• HOW TO COMPLETE THIS TASK
Copy each line below exactly.

Records drawn from a dataset:
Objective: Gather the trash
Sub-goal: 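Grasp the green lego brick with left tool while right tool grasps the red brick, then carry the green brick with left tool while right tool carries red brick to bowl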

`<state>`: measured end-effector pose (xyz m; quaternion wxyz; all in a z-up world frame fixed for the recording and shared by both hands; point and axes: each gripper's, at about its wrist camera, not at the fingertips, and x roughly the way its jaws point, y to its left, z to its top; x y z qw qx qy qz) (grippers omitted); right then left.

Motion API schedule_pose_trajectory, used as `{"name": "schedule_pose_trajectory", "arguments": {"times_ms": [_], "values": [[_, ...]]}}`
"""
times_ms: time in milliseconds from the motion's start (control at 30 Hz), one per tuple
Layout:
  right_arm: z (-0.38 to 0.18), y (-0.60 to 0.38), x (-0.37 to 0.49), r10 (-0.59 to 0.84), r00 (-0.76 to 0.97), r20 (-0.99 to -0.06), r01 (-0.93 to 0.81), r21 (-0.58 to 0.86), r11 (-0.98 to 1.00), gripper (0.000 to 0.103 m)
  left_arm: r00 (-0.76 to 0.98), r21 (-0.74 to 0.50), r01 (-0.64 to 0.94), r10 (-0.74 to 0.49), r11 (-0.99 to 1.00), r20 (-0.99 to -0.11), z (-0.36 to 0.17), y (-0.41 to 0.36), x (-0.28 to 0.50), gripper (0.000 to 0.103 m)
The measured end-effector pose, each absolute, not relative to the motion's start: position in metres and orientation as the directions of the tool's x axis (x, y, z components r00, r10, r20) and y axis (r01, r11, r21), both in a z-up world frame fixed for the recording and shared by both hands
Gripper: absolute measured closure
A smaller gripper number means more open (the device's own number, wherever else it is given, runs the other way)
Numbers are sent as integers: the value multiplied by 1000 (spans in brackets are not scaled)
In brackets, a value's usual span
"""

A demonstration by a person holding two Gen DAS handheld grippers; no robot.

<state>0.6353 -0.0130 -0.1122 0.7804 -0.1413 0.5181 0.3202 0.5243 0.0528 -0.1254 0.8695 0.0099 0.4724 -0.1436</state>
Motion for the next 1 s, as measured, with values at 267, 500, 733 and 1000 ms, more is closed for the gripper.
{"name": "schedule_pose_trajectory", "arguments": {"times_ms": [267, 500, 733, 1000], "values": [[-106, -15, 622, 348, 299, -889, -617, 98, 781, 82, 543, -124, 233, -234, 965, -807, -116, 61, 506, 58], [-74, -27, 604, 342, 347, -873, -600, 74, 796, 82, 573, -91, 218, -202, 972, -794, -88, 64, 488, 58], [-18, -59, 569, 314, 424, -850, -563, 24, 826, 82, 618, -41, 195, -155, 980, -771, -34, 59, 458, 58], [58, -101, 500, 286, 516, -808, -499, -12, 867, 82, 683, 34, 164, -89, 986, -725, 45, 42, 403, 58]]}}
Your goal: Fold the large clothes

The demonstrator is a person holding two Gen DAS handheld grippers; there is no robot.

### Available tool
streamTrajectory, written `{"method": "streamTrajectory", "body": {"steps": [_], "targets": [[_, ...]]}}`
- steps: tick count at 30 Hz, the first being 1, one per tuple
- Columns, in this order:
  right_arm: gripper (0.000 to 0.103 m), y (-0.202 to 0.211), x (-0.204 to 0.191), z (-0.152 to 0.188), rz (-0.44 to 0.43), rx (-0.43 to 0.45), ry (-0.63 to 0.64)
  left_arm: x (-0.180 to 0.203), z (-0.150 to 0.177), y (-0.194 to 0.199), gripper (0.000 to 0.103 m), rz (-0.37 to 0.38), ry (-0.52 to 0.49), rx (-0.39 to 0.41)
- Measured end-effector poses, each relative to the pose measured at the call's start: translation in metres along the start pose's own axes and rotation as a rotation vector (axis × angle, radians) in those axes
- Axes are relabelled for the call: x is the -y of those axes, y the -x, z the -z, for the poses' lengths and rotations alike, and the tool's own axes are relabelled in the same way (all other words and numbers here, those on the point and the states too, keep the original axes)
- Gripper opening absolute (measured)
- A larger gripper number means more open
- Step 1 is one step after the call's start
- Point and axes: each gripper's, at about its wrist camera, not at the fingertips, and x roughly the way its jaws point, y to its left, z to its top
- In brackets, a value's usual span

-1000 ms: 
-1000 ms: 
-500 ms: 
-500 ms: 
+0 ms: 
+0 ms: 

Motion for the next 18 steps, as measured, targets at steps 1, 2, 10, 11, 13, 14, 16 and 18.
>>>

• OUTPUT
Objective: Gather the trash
Sub-goal: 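Grasp the green lego brick with left tool while right tool grasps the red brick, then carry the green brick with left tool while right tool carries red brick to bowl
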
`<state>`: measured end-effector pose (xyz m; quaternion wxyz; all in a z-up world frame fixed for the recording and shared by both hands; point and axes: each gripper's, at about its wrist camera, not at the fingertips, and x roughly the way its jaws point, y to its left, z to its top; x y z qw qx qy qz) (grippers omitted); right then left.

Motion API schedule_pose_trajectory, used as `{"name": "schedule_pose_trajectory", "arguments": {"times_ms": [_], "values": [[_, ...]]}}`
"""
times_ms: time in milliseconds from the motion's start (control at 30 Hz), one per tuple
Layout:
  right_arm: z (-0.38 to 0.18), y (-0.60 to 0.38), x (-0.37 to 0.49), r10 (-0.59 to 0.84), r00 (-0.76 to 0.97), r20 (-0.99 to -0.06), r01 (-0.93 to 0.81), r21 (-0.58 to 0.86), r11 (-0.98 to 1.00), gripper (0.000 to 0.103 m)
  left_arm: r00 (-0.76 to 0.98), r21 (-0.74 to 0.50), r01 (-0.64 to 0.94), r10 (-0.74 to 0.49), r11 (-0.99 to 1.00), r20 (-0.99 to -0.11), z (-0.36 to 0.17), y (-0.41 to 0.36), x (-0.28 to 0.50), gripper (0.000 to 0.103 m)
The measured end-effector pose, each absolute, not relative to the motion's start: position in metres and orientation as the directions of the tool's x axis (x, y, z components r00, r10, r20) and y axis (r01, r11, r21), both in a z-up world frame fixed for the recording and shared by both hands
Gripper: absolute measured closure
A smaller gripper number means more open (the device's own number, wherever else it is given, runs the other way)
Numbers are sent as integers: the value multiplied by 1000 (spans in brackets are not scaled)
In brackets, a value's usual span
"""

A demonstration by a person holding two Gen DAS handheld grippers; no robot.

<state>0.6353 -0.0130 -0.1122 0.7804 -0.1413 0.5181 0.3202 0.5243 0.0528 -0.1254 0.8695 0.0099 0.4724 -0.1436</state>
Motion for the next 1 s, as measured, with values at 267, 500, 733 and 1000 ms, more is closed for the gripper.
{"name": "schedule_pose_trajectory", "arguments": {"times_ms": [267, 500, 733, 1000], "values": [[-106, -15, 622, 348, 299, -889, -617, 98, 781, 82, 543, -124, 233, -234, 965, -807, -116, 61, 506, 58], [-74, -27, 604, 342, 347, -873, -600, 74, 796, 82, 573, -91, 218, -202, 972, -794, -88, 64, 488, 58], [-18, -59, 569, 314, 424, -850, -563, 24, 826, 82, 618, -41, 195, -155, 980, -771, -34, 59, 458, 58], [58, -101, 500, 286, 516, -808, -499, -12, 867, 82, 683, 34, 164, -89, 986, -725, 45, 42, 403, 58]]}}
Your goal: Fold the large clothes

The demonstrator is a person holding two Gen DAS handheld grippers; there is no robot.

### Available tool
streamTrajectory, written `{"method": "streamTrajectory", "body": {"steps": [_], "targets": [[_, ...]]}}`
- steps: tick count at 30 Hz, the first being 1, one per tuple
- Columns, in this order:
  right_arm: gripper (0.000 to 0.103 m), y (-0.202 to 0.211), x (-0.204 to 0.191), z (-0.152 to 0.188), rz (-0.44 to 0.43), rx (-0.43 to 0.45), ry (-0.63 to 0.64)
  left_arm: x (-0.180 to 0.203), z (-0.150 to 0.177), y (-0.194 to 0.199), gripper (0.000 to 0.103 m), rz (-0.37 to 0.38), ry (-0.52 to 0.49), rx (-0.39 to 0.41)
- Measured end-effector poses, each relative to the pose measured at the call's start: translation in metres along the start pose's own axes and rotation as a rotation vector (axis × angle, radians) in those axes
- Axes are relabelled for the call: x is the -y of those axes, y the -x, z the -z, for the poses' lengths and rotations alike, and the tool's own axes are relabelled in the same way (all other words and numbers here, those on the point and the states too, keep the original axes)
- Gripper opening absolute (measured)
- A larger gripper number means more open
- Step 1 is one step after the call's start
- Point and axes: each gripper's, at about its wrist camera, not at the fingertips, and x roughly the way its jaws point, y to its left, z to its top
- In brackets, a value's usual span

-1000 ms: 
-1000 ms: 
-500 ms: 
-500 ms: 
+0 ms: 
+0 ms: 

Motion for the next 18 steps, as measured, targets at steps 1, 2, 10, 11, 13, 14, 16 and 18.
>>>

No more output is expected here.